Qatar-based broadcaster Al Jazeera said on Thursday that it was under a widescale cyber attack which had targeted "all systems", according to a statement released on social media by the broadcaster.
— Al Jazeera English (@AJEnglish) June 8, 2017
"These attempts are gaining intensity and taking various forms. However, the platforms have not been compromised," the Doha-based broadcaster said on its website.
Following the initial reports of a cyber attack, some viewers in the region said that they could no longer receive Al Jazeera television.
Clown Prince of Abu Dhabi is freaking out after attempts to hack Al Jazeera have failed miserably. I can see that weak jaw shaking with rage
— Tallha Abdulrazaq س (@thewarjournal) June 8, 2017
Meanwhile, Qatar's state-run television has shut down its website temporarily "for security reasons" after hacking attempts.
TRT World spoke to the network's Jamal Elshayyal in Doha.
Cyber attack amid soaring tensions
Al Jazeera, one of the largest news organisations in the world, has long been a source of conflict between Qatar and its neighbours, who accuse the broadcaster of bias and fomenting trouble in the region - a charge the broadcaster denies.
The cyber attack comes during a time of heightened tensions in the Gulf, which has seen Saudi Arabia, the United Arab Emirates, Egypt, Bahrain and other allies cut ties with Qatar.
They severed relations over what they said is Doha's alleged financing of extremist groups and its ties to Iran, Saudi Arabia's regional arch-rival.
Long-running tensions broke out into the open last month after Qatar claimed its state news site was hacked by unknown parties who posted "false" statements attributed to the emir in which he speaks favourably of Iran and the Palestinian group Hamas.
The remarks were widely reported as true across the region.
Earlier this month, Qatar said the FBI was helping it investigate the source of the alleged hacking.
Subsequently there were media reports suggesting that Qatar had been targeted by Russian hackers - a claim dismissed by Moscow.
Broadcaster says editorial policy won't change
Al Jazeera will maintain its editorial independence despite a regional diplomatic crisis that has isolated the small Gulf Arab state, the broadcasting network's acting director-general said on Thursday.
Mostefa Souag dismissed accusations by some Arab powers that Al Jazeera is interfering in their affairs through its reports and defended the network's professionalism.
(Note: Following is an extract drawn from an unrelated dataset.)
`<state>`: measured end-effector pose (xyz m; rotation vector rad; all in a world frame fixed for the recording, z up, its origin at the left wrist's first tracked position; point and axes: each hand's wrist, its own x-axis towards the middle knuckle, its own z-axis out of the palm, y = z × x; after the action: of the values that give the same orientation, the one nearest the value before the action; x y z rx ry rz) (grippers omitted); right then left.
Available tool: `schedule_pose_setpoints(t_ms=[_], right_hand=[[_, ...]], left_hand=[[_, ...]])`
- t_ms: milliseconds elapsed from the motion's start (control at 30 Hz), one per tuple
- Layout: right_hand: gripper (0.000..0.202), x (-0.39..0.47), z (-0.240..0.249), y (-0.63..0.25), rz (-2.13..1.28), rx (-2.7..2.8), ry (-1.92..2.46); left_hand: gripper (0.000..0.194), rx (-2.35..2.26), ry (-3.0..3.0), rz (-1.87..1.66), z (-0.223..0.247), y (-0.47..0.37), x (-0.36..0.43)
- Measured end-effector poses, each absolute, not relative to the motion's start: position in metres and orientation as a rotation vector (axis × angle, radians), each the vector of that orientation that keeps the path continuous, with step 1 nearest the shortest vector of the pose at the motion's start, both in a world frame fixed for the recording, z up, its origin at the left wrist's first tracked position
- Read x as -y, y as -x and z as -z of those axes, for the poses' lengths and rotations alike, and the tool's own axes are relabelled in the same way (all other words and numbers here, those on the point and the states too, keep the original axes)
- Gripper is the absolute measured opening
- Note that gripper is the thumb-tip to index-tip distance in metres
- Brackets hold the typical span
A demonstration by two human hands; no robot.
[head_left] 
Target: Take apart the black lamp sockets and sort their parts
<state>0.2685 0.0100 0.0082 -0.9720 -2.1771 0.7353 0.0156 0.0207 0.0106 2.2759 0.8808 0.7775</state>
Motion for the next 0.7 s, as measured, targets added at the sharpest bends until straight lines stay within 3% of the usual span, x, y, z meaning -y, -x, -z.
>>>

"All this talk about Jazeera interfering in other countries' affairs is nonsense. We don't interfere in anybody's business, we just report," he said.
"If we bring (in) guests who are opposing certain governments, does that mean we are interfering in the countries' business? No. Al Jazeera's editorial policy is going to continue the same regardless of what happens with this event."